[[ Recorded data open ]]

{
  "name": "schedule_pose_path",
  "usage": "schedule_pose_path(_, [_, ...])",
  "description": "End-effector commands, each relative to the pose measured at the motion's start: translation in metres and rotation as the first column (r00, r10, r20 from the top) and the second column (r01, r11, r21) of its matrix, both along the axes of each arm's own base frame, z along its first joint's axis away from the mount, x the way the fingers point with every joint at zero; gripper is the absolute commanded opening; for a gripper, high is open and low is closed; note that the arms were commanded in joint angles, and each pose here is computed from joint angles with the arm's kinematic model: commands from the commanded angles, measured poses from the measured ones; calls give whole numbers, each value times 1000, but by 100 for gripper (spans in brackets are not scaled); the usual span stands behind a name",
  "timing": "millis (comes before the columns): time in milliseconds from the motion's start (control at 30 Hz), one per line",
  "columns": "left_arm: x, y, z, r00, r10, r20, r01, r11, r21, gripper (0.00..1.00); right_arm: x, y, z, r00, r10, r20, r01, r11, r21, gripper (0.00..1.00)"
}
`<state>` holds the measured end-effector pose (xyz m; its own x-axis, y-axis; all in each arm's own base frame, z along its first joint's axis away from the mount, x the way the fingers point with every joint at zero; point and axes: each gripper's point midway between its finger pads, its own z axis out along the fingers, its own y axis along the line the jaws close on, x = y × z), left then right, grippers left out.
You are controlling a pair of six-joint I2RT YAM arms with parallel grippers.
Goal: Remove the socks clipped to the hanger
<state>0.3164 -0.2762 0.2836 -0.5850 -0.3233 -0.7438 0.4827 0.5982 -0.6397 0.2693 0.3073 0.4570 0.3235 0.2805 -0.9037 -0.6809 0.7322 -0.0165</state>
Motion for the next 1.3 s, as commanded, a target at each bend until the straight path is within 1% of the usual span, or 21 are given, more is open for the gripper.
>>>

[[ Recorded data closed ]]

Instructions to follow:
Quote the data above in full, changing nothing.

Answer to this problem:
{
  "name": "schedule_pose_path",
  "usage": "schedule_pose_path(_, [_, ...])",
  "description": "End-effector commands, each relative to the pose measured at the motion's start: translation in metres and rotation as the first column (r00, r10, r20 from the top) and the second column (r01, r11, r21) of its matrix, both along the axes of each arm's own base frame, z along its first joint's axis away from the mount, x the way the fingers point with every joint at zero; gripper is the absolute commanded opening; for a gripper, high is open and low is closed; note that the arms were commanded in joint angles, and each pose here is computed from joint angles with the arm's kinematic model: commands from the commanded angles, measured poses from the measured ones; calls give whole numbers, each value times 1000, but by 100 for gripper (spans in brackets are not scaled); the usual span stands behind a name",
  "timing": "millis (comes before the columns): time in milliseconds from the motion's start (control at 30 Hz), one per line",
  "columns": "left_arm: x, y, z, r00, r10, r20, r01, r11, r21, gripper (0.00..1.00); right_arm: x, y, z, r00, r10, r20, r01, r11, r21, gripper (0.00..1.00)"
}
`<state>` holds the measured end-effector pose (xyz m; its own x-axis, y-axis; all in each arm's own base frame, z along its first joint's axis away from the mount, x the way the fingers point with every joint at zero; point and axes: each gripper's point midway between its finger pads, its own z axis out along the fingers, its own y axis along the line the jaws close on, x = y × z), left then right, grippers left out.
You are controlling a pair of six-joint I2RT YAM arms with parallel grippers.
Goal: Remove the socks clipped to the hanger
<state>0.3164 -0.2762 0.2836 -0.5850 -0.3233 -0.7438 0.4827 0.5982 -0.6397 0.2693 0.3073 0.4570 0.3235 0.2805 -0.9037 -0.6809 0.7322 -0.0165</state>
Motion for the next 1.3 s, as commanded, a target at each bend until the straight path is within 1% of the usual span, or 21 are given, more is open for the gripper.
>>>

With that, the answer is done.